I am trying to prove the equivalence of these two ways of stating the Soundness Theorem for FOL.
I am proceeding by reductio for each direction. So on the left to right direction I reason as follows:
- If $ \Gamma\vdash\alpha$ then $\Gamma\vDash\alpha$
- Suppose it is not the case that if $\Gamma$ is consistent, then $\Gamma$ is satisfiable.
- From 2, $\Gamma$ is consistent.
- From 2 also, $\Gamma$ is unsatisfiable.
- From 4, there is no structure $\mathfrak{A}$ and variable assignment $s$ such that for every $\gamma\in\Gamma\vDash_\mathfrak{A}\gamma[s]$.
- From 3, there is no wff $\alpha$ such that $\Gamma\vdash\alpha$ and $\Gamma\vdash\lnot\alpha$
- For every $\gamma\in\Gamma,\Gamma\vdash\gamma$.
- So by 1, $\Gamma\vDash\gamma$ for every $\gamma\in\Gamma$
- By 8, there is a structure $\mathfrak{A}$ and variable assigment $s$ such that for every $\gamma\in\Gamma\vDash_\mathfrak{A}\gamma[s]$.

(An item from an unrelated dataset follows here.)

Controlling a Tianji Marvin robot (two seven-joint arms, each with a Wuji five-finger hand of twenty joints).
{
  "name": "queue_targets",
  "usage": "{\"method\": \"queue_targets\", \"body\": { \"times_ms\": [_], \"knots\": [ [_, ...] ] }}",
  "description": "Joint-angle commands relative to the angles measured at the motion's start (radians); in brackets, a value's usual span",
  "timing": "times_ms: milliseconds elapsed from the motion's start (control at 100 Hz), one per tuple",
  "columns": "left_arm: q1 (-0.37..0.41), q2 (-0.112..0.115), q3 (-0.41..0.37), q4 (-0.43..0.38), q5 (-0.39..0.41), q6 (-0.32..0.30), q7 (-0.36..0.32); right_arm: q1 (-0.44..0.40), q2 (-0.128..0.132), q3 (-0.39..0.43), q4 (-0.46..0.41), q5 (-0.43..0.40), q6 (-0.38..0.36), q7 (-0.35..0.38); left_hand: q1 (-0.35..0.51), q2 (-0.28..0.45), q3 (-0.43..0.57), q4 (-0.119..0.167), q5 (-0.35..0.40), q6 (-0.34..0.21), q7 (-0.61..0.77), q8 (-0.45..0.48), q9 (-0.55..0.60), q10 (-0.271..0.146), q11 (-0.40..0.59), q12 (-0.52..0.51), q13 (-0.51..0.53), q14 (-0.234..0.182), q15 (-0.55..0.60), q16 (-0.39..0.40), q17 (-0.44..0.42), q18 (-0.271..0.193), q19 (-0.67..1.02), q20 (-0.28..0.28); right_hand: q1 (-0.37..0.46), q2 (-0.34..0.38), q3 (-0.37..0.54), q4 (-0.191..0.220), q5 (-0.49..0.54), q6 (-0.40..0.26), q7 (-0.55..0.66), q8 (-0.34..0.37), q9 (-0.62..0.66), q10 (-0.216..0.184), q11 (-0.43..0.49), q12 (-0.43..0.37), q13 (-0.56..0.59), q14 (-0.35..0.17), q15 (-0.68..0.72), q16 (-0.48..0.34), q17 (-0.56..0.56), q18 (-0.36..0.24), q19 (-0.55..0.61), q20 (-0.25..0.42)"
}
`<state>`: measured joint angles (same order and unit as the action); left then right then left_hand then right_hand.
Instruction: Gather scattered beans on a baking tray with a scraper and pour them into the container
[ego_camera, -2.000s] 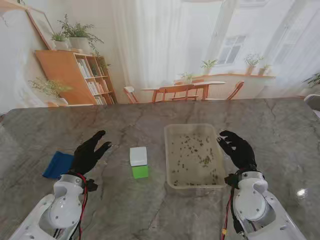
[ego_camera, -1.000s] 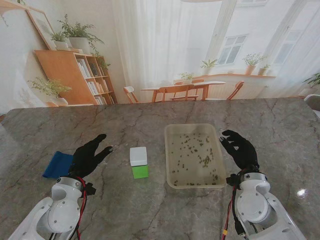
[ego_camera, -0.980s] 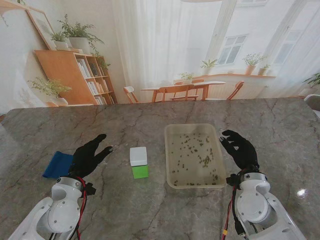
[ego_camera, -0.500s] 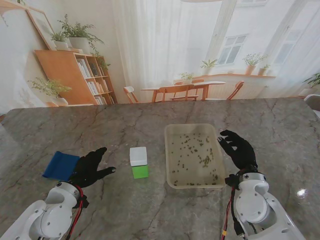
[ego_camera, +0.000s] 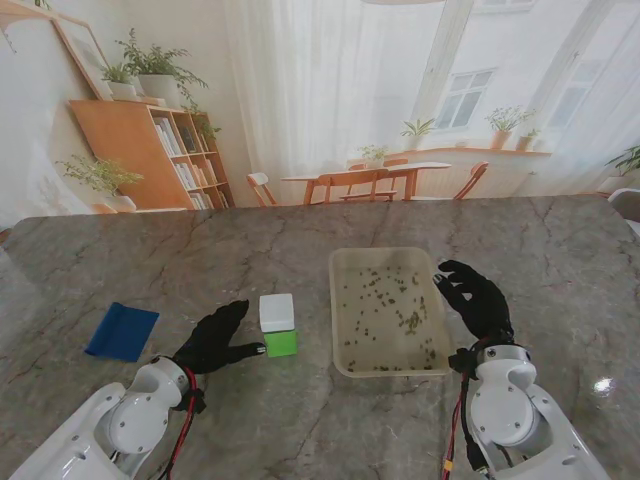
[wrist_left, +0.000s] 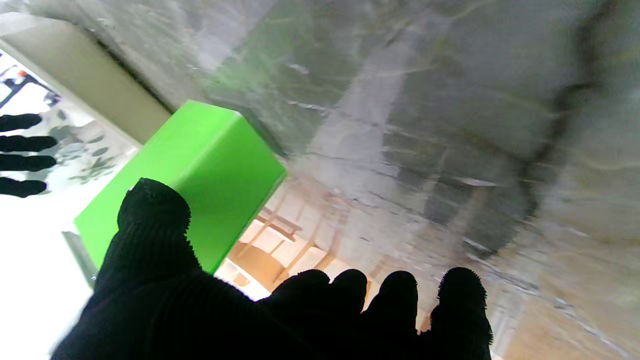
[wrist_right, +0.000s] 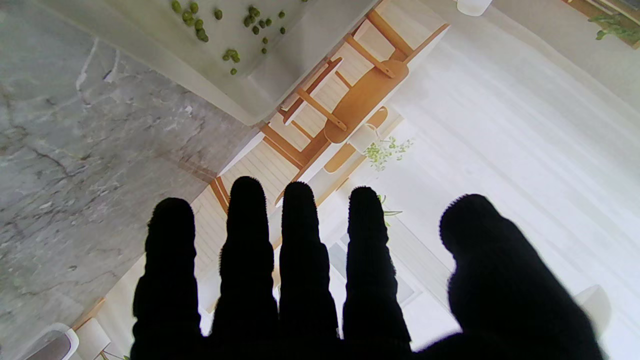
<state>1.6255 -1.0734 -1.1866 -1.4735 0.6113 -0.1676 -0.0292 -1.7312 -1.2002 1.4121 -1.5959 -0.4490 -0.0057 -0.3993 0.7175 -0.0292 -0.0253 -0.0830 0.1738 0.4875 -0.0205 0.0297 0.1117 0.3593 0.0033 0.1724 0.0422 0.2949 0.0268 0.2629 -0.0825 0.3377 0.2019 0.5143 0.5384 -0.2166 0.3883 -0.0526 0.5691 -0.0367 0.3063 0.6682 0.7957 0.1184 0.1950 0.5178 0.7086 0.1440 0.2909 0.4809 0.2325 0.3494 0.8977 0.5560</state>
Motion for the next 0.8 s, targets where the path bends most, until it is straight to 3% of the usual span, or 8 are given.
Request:
{"method": "queue_targets", "body": {
  "times_ms": [0,170,520,680,790],
  "knots": [
    [-0.020,-0.008,0.010,0.019,0.001,-0.043,-0.008,-0.003,-0.001,0.001,-0.002,0.002,0.005,0.011,-0.036,-0.008,-0.009,0.066,-0.024,0.064,-0.017,-0.010,-0.028,-0.012,-0.015,-0.007,-0.034,-0.013,-0.015,-0.005,-0.012,-0.027,-0.027,-0.024,-0.016,0.015,-0.005,0.024,-0.002,-0.016,0.006,-0.008,0.009,-0.010,0.016,0.005,0.016,-0.008,0.007,0.012,0.002,0.013,-0.001,0.024],
    [-0.059,-0.008,0.040,0.061,-0.043,-0.100,-0.027,-0.002,0.000,-0.001,-0.002,0.003,0.006,0.014,-0.056,-0.017,-0.007,0.061,-0.025,0.066,-0.015,-0.008,-0.029,-0.011,-0.016,-0.007,-0.035,-0.013,-0.018,-0.008,-0.012,-0.033,-0.032,-0.034,-0.014,0.016,-0.007,0.024,-0.001,-0.015,0.007,-0.008,0.010,-0.009,0.016,0.006,0.019,-0.007,0.009,0.013,0.002,0.013,0.000,0.024],
    [-0.115,-0.015,0.092,0.132,-0.124,-0.157,-0.042,0.003,0.000,-0.005,0.002,0.002,0.014,0.019,-0.062,-0.061,-0.001,0.051,-0.025,0.038,-0.004,0.016,-0.024,-0.034,-0.006,0.016,-0.023,-0.025,0.006,0.005,0.008,-0.060,0.000,-0.043,-0.008,0.019,-0.011,0.024,0.003,-0.010,0.008,-0.008,0.015,-0.009,0.018,0.007,0.022,-0.005,0.014,0.015,0.004,0.016,0.005,0.024],
    [-0.149,-0.026,0.125,0.176,-0.170,-0.174,-0.028,0.005,0.001,-0.006,0.003,-0.001,0.018,0.019,-0.057,-0.077,0.003,0.048,-0.027,0.010,-0.001,0.056,-0.020,-0.048,-0.001,0.048,-0.013,-0.033,0.028,0.015,0.012,-0.071,0.042,-0.062,-0.005,0.021,-0.013,0.024,0.006,-0.008,0.009,-0.008,0.016,-0.008,0.019,0.007,0.023,-0.006,0.016,0.015,0.005,0.015,0.008,0.023],
    [-0.163,-0.034,0.145,0.200,-0.211,-0.176,-0.023,0.005,0.000,-0.007,0.004,-0.003,0.022,0.017,-0.041,-0.102,0.007,0.048,-0.032,-0.050,0.008,0.111,-0.019,-0.061,0.014,0.100,-0.006,-0.041,0.057,0.026,0.009,-0.077,0.094,-0.074,-0.003,0.022,-0.015,0.024,0.007,-0.007,0.009,-0.008,0.017,-0.007,0.019,0.007,0.023,-0.004,0.017,0.015,0.006,0.016,0.009,0.023]
  ]
}}
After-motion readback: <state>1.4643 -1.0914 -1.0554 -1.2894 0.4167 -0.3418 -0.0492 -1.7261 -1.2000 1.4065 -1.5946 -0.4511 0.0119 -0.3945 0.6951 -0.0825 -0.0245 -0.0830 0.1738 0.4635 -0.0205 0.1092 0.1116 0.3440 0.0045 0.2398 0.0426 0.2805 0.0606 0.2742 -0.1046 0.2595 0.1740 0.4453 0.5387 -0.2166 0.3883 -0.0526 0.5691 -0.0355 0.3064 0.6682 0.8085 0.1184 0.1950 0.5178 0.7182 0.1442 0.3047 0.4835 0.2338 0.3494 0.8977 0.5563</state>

- 9 contradicts 5. So not 4.
- If, if $ \Gamma\vdash\alpha$ then $\Gamma\vDash\alpha$, then if $\Gamma$ is consistent, then $\Gamma$ is satisfiable.
On the right to left direction I started to reason as follows:
- Suppose if $\Gamma$ is consistent, then $\Gamma$ is satisfiable.
- Suppose it is not the case that if $ \Gamma\vdash\alpha$ then $\Gamma\vDash\alpha$.
- From 2, $\Gamma\vdash\alpha$
- From 2, $\Gamma\nvDash\alpha$
- From 4, for some structure $\mathfrak{A}$ and variable assignment $s$, for all $\gamma\in\Gamma,\vDash_\mathfrak{A}\gamma[s]$ and $\nvDash_\mathfrak{A}\alpha[s]$
But now I am a bit stuck. My main questions are this:
Does the left to right direction work? In particular, I justify step 7 by way of the fact that every wff deduces itself. Is that legit?
With the right to left direction, I'm stuck. Maybe the reductio's the wrong strategy here. Thanks for any and all help. I really appreciate it.